Objective: To determine the relationship between serum Ferritin levels and Helicobacter pylori antibody titer (IgG) in primary school children with H.pylori infection.
Methods: This cross-sectional study was performed among 6-12 year old healthy primary schoolchildren in Tehran during the academic year 2005-2006 .Specimen collection was done by cluster and randomization methods (multistage sampling) Personal information and laboratory results were compiled in questionnaires and data was analyzed by descriptive and analytical statistics via SPSSv.15 software.
Results: One thousand six hundred sixty five primary school children (43% boys, 57% girls) with mean age 9.2±1.5 years were enrolled into the study. H.pylori IgG antibody titer was positive in 26 %( 432 cases) with mean values of 0.79±0.42 ISR units in boys and 0.75±0.39 ISR units in girls, which showed a significant statistical difference (P=0.004). H.pylori infection was more common among children of large families or those with low economic status (P=0.002). Twenty nine percent of children (477 cases)had low serum Ferritin levels, which was significantly higher among boys (P>0.05); 32 82±33.12mg/dL in boys and 43.23±2.5 mg/dL in girls. Out of the children with low serum Ferritin levels, 71% (334 cases) had negative and 28% (132 patients) had positive H.pylori antibody titers (IgG levels). Also, 296 children (25%) with normal Ferritin levels had H.pylori infection.
Conclusions: We did not find a significant relationship between H.pylori infection and low serum Ferritin or iron deficiency anaemia.
Keywords: Helicobacter pylori infection, Serum Ferritin, Iron deficiency anaemia (JPMA 61:658; 2011).

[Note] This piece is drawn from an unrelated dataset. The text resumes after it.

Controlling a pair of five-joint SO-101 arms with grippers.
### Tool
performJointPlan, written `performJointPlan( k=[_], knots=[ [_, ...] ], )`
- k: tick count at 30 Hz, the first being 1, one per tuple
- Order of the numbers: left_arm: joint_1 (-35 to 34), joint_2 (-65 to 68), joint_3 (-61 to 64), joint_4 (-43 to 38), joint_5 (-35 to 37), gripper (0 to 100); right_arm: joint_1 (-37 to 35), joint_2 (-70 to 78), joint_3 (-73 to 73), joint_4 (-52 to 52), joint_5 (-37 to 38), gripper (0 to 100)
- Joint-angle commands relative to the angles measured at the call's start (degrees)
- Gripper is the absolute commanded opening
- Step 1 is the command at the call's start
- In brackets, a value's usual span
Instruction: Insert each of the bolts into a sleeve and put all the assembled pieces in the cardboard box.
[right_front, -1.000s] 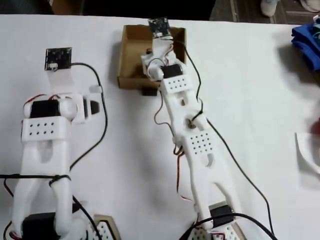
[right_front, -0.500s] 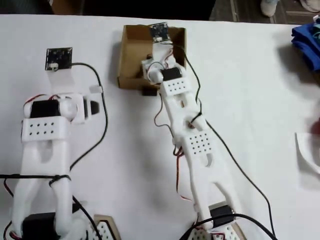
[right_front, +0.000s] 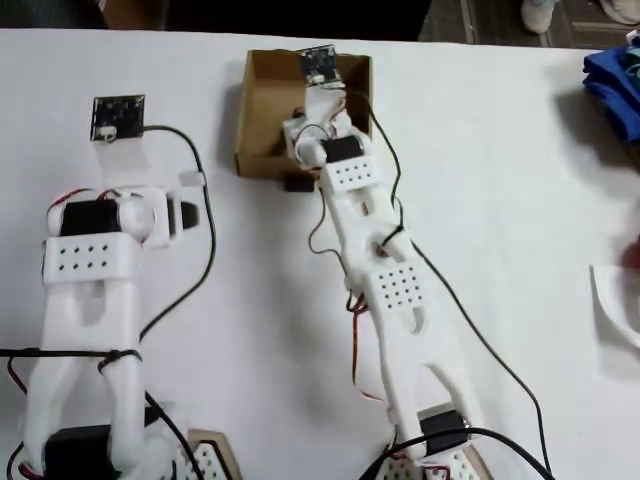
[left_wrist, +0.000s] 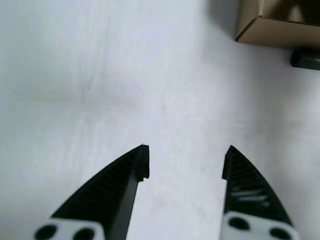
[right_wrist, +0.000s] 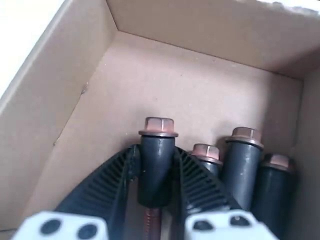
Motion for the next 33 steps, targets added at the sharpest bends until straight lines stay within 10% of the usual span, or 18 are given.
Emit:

Iron deficiency anaemia is the most common cause of nutritional anaemia throughout the world .The prevalence of iron deficiency anaemia in developing countries has been reported to be more than 50% in children, which is mainly due to poor nutrition.1 Numerous studies have shown that iron deficiency anaemia is associated with cognitive disorders, poor learning ability, and lack of concentration, poor memory, educational failure, and behavioral or physical problems.2 Prevention or treatment of iron deficiency anaemia requires knowledge about factors affecting this disease. Unknown factors are also involved in the etiology of anaemia in a considerable percentage of patients.3 One of the factors affecting iron deficiency anaemia is H.pylori infection, which has a high prevalence in developing countries and some believe that resistant iron deficiency anaemia, for which a cause has not been found, can be corrected with H.pylori eradication regimen.4,5 Some studies show that H.pylori seropositive patients are 40% at higher risk of reduced iron reserves.4 A study on Korean adults showed that H.pylori infection increases the rate of hypoferritinaemia and iron deficiency anaemia.5 Resistant iron deficiency anaemia can be associated with H.pylori infection without any bleeding cause.6 Treatment of H.pylori produces a more rapid response to oral iron therapy.7 Although, this relationship is not significant in some studies,8 but considering the rising rate of H.pylori infection in developing countries as well as the results of some studies which showed a significant relationship between H.pylori infection and iron deficiency anaemia and low serum ferritin levels,9-11 we aimed to find the relationship between these two diseases among primary school children in Tehran.
Subjects and Methods
This cross-sectional study was performed on primary school children in the 19 educational sectors of Tehran during the academic year 2005-2006. Exclusion criteria were history of epigastric pain, vague abdominal pain, and prolonged diarrhoea, girls who had passed menarche, chronic or haemorrhagic diseases, and children without written paternal consent or incomplete questionnaires. Using a multistage sampling specimen collection method, two girl\'s and two boy\'s primary schools were randomly chosen from each of the educational sectors of Tehran, without the intervention of the executive researcher and the study was conducted on 1779 healthy school children. Subjects excluded were 114 due to inadequate haemolyzed blood samples or absence of consent forms, and finally 1665 subjects were enrolled into the study. After making the necessary arrangements which related to higher authorities of the Ministry of Health, the Health officials of each educational sector, and with the school health officials, blood samples were taken from the cases, by an expert laboratory technician. At the end of blood sample collection, a questionnaire comprising of personal health information and place of education of school children was also completed for all subjects. After transferring the samples to the laboratory and after serum separation, the samples were stored at -20ºC and H.pylori IgG level was gradually estimated using ELISA (Trinity Biotic, Ireland, Capita. TMH Pylori 2326400-96 test). The results of this test were reported according to ISR value (Immune status Ratio), such that IgG levels < 0.9, 0.91-1, and > 1.1 were considered as negative, borderline, and positive, respectively. ELISA has a relative specificity of 96% for the diagnosis of HP IgG.12 Also, serum Ferritin level was estimated by CLIA method (chemilumine scent Immunoassay Technology, Liaison, Italy, REF 313, 551). Serum Ferritin > 12 mg/dL was considered as normal and values below this were considered as abnormal. After compiling the test results of all patients, data was entered in a SPSS version II computer software data bank and later analyzed by descriptive and analytical statistics using chi-square and t-test.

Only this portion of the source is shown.